Thursday, October 22, 2020

Take Three: Soulmates

Soulmates: Season 1, Episode 3 “Little Adventures” (B+)

I appreciate the fact that this show is making each of its episodes feel very different, not just in the characters portrayed but also in the tone and major takeaways. I was happy to see Laia Costa, a very memorable actress from the movie “Duck Better” who also stars in the CW’s recently-premiered “Devils,” as the main player in this episode who managed to drive not one but two romantic partners crazy. I’m sure I wasn’t the only one who thought that Libby and Adam had already taken the test and that’s why they had their extramarital arrangement in place, since they were so sure that it was going to work out and they should do what they needed to be happy. Signs were obvious at the start that Adam wasn’t as into the setup as Libby was, and Miranda’s arrival only made things worse since Libby was clearly going to cross the boundary he set of not sleeping with her. I am impressed that, after a predictable turn of events, things ended in a different way than I had expected. I enjoyed the very purposeful choreography of having Adam answer the door and first Libby and then Miranda popping up to show that all three of them were part of a deal that the poor woman who just wanted coffee might eventually agree to, given how well it seemed to work for all of them. I’m curious to see what episode four will offer since I have no idea what to expect.

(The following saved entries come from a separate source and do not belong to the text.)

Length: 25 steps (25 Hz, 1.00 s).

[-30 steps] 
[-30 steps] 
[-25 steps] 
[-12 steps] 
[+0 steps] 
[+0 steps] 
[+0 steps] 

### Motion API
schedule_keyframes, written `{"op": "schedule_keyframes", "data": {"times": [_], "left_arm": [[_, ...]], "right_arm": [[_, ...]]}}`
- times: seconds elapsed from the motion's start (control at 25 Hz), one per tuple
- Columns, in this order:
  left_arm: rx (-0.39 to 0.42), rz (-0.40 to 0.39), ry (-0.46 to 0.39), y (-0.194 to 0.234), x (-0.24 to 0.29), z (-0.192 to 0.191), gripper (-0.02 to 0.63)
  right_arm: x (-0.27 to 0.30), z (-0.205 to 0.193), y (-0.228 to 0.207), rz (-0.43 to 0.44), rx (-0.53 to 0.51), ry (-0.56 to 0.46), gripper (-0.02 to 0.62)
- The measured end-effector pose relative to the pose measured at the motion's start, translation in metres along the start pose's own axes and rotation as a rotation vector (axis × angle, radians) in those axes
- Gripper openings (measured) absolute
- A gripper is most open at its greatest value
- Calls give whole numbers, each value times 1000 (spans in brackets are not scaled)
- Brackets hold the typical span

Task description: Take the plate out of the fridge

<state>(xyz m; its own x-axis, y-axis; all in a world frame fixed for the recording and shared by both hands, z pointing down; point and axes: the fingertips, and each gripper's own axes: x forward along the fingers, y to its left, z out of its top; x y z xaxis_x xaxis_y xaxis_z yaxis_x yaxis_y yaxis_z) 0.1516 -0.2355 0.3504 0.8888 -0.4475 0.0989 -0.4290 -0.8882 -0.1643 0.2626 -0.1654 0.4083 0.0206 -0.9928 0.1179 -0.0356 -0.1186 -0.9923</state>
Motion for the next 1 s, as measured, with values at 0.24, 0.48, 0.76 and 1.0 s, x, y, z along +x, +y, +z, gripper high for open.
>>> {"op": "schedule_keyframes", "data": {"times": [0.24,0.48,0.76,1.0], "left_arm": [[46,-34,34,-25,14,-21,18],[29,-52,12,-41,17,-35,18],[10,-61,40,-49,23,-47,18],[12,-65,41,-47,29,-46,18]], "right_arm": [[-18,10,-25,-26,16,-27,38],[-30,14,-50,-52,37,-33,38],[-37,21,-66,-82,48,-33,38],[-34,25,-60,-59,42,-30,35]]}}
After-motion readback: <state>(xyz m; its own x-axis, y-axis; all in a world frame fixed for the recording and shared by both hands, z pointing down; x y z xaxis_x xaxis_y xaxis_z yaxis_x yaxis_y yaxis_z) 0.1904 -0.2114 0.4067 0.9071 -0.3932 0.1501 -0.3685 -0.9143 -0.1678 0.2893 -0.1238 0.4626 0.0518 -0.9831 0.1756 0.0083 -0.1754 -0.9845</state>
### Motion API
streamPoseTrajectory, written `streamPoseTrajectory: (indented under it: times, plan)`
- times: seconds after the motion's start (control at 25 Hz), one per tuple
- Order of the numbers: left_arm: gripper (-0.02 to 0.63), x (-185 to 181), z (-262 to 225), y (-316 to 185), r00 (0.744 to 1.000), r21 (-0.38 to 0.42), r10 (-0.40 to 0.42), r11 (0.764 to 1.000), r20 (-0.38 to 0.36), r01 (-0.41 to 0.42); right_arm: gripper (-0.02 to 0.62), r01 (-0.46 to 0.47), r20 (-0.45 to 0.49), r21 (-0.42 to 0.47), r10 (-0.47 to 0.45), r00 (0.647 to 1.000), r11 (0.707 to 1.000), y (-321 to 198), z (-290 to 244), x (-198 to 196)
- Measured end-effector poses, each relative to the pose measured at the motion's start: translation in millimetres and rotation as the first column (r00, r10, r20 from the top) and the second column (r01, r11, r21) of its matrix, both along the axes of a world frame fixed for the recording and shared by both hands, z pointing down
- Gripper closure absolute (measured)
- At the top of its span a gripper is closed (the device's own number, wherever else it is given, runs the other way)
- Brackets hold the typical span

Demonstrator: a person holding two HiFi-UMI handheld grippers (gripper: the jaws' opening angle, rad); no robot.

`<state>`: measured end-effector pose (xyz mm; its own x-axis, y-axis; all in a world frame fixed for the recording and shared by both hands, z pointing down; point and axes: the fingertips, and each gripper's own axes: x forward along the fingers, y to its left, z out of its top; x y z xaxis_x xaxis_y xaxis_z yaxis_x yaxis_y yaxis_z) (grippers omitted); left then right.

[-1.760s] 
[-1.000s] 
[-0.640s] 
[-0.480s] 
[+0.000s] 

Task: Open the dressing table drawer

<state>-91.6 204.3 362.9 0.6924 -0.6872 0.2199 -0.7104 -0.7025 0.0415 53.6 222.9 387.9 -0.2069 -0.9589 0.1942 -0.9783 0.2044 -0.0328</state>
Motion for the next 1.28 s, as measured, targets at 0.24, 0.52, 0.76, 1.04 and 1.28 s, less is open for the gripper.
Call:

Wednesday, October 21, 2020

What I’m Watching: We Are Who We Are

We Are Who We Are: Season 1, Episode 6 “Right here, right now #6” (B)

There is no question that the adults on this show have complicated relationships with their children and don’t always make the most obviously sound choices when it comes with how to interact with them. Sarah certainly has boundary issues with Fraser, and she was extremely supportive of him going on what felt a lot like a date with a thirty-year-old man. Jonathan isn’t as clueless as he’s making himself out to be, inviting a woman who appears to be his girlfriend on their “date,” a term he didn’t correct when Fraser used it. Since Fraser is supposed to be only fourteen on this show (actor Jack Dylan Grazer just turned seventeen), it’s worth flagging that dynamic as inappropriate, something Maggie raised as a concern right away. Nothing overly objectionable happened, and Fraser came home feeling like it was the best day. Caitlin had a more restrictive experience with her father on their hunting trip, and he didn’t mince words when he asked her about dating someone who he was very sure was gay. I appreciated the blunt honesty that Sarah employed toward the end of the episode in recognizing that Caitlin wanted to grow up to be a male soldier, prepared with paperwork and all. I’m sure that’s an idea her dad isn’t open to hearing at all, and he’ll likely blame the boss he already doesn’t like much for making his daughter think about it. Ending with Trump’s victory was depressing, and the incoming administration may not feel quite as warmly about someone like Sarah commanding a military base.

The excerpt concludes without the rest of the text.